A RECENT Washington Post article describes a group of 200 people of color rallying in front of the White House on immigration policy. They carried signs about President Trump and chanted slogans related to the Dreamers. Can you guess the content of their signs and slogans?
The article explains that the chants at the rally included “Indians Love Trump,” and the signs called for legislative movement on DALCA, not DACA. (The “L” stands for legal, and speaks to the residency situation of this group of largely highly educated tech workers.)
This is a group that likes the Trump administration’s immigration agenda. Actually, based on the article, it appears that they like a lot of policies being advanced by the Trump administration.
When is the last time that you associated a group of people of color protesting outside the White House with support for President Trump? Well, there they were.
I found myself especially offended at this group because they carried signs that said things such as “Indians Love Trump.” I’m an Indian, and I certainly don’t love Trump. What right did they have to implicate me in their retrograde views?
But if I didn’t like them carrying signs that implicated me, shouldn’t I be opposed to all identity politics? After all, wasn’t this group simply following the logic of identity politics to the letter? Because they hold identity X, they claimed a special authority to speak on issue Y, with the understanding that their position Z should be taken especially seriously.

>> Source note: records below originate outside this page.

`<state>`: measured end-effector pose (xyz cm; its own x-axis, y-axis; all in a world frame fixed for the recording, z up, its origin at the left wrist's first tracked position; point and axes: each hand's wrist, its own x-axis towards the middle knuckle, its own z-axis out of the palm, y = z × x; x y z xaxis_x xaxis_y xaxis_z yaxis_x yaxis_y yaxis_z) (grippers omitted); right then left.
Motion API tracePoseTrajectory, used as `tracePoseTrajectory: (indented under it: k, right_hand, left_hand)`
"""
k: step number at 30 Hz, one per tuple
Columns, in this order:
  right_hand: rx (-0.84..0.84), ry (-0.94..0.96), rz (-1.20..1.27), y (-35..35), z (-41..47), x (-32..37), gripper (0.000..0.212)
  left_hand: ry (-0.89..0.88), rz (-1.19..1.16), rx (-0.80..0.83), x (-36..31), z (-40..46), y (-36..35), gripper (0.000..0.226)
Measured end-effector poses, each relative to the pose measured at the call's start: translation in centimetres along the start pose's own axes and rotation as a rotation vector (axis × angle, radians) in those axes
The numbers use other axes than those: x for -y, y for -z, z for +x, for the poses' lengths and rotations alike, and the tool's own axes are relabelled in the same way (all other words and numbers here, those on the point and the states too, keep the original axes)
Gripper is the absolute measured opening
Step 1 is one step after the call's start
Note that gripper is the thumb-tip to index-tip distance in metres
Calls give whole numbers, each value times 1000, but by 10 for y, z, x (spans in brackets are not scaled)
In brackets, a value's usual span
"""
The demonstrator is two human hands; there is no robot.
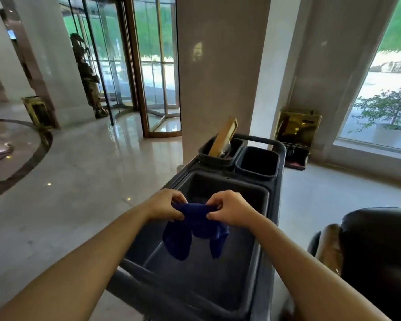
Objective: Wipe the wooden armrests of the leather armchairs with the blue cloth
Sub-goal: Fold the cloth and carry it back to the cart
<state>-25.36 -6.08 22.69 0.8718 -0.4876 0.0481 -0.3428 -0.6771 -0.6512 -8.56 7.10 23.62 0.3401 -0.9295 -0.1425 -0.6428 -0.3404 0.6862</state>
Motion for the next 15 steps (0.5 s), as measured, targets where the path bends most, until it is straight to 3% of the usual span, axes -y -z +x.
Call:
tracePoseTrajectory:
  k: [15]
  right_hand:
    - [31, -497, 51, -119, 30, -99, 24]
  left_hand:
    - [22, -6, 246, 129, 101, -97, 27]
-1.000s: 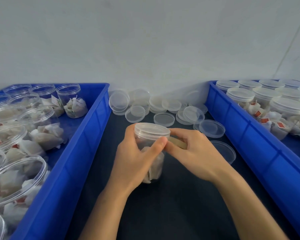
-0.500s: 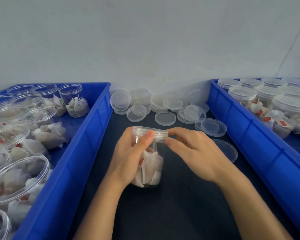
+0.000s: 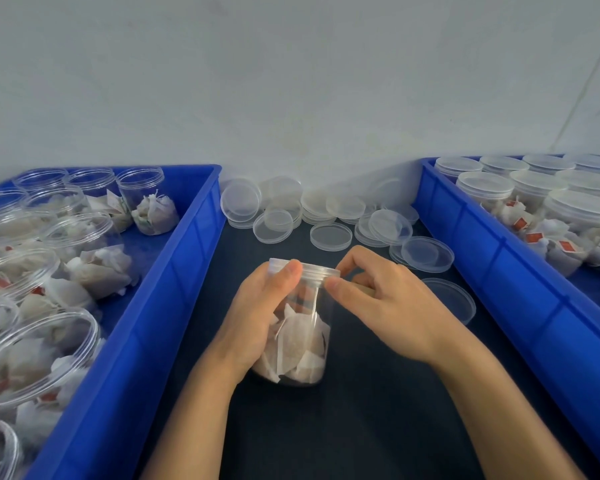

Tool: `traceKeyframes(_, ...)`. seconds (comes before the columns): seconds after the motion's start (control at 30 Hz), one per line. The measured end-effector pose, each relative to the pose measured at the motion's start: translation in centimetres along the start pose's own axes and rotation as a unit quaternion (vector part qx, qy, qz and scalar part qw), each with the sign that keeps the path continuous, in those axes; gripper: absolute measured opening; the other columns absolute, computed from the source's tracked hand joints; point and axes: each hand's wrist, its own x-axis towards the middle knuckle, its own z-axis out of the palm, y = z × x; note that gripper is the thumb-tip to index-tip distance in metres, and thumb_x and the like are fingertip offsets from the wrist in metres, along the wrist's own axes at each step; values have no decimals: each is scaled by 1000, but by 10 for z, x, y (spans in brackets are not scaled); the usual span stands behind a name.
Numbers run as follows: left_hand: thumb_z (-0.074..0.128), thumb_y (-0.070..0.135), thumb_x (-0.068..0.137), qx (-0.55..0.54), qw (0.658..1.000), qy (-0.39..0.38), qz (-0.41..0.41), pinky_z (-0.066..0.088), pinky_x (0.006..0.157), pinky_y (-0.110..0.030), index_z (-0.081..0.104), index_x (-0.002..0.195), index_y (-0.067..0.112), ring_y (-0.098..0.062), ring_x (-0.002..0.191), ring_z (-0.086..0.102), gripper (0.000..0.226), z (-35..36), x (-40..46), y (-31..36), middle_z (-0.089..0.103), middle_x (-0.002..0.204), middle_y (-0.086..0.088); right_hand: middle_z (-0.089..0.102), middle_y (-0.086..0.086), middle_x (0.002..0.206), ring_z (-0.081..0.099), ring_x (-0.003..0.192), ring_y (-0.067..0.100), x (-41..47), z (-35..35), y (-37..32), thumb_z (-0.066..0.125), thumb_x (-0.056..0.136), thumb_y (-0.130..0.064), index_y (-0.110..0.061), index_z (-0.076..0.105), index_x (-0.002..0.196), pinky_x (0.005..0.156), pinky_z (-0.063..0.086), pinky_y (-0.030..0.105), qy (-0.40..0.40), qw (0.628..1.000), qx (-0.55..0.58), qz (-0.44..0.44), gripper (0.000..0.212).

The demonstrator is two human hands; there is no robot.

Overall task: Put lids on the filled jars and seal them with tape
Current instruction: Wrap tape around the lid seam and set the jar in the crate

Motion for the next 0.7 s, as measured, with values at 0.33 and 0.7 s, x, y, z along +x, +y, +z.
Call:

And they used language in a way (“Indians Love Trump”) that implicated not just the group who showed up, but all the people who happened to share identity X. In the case of Indians, that number would be north of a billion.
Frankly, I’m so used to this identity-politics logic model when it is used to support progressive conclusions (conclusions I generally share) that I wouldn’t have even looked twice at this article if the group had been protesting Trump immigration policies instead of supporting them. And I probably wouldn’t have minded so much that their signs implicated me.
This is, after all, the model so many discussions on campus follow these days.
“Latinos believe that Trump’s immigration policies discriminate against their communities.” “Black people believe the criminal justice system is racist.” “Women want to control their own bodies and are therefore pro-choice.” One’s identity confers authority, both to speak for a wider circle and to take a position on an important issue.
What happens when that same identity-politics logic model is followed—but in a direction you don’t like, toward a conclusion that you find repugnant? What happens, in other words, when your favored group speaks on a topic of intimate concern, implicating you, but does not hold your preferred worldview?
Latinos who call for a border wall? African Americans who support stop-and-frisk? Women who are pro-life? Indians who worship Trump because he saves them money on taxes?
It’s not like such people don’t exist. Do we say that they are not true Latinos or African Americans or women or Indians? Do we find ourselves in the uncomfortable (and, I believe, untenable) position of saying that the only true Indians/Latinos/etc. are the ones who both share the ethnic category and agree with our progressive worldviews?
Do we call into question the logic model of identity politics?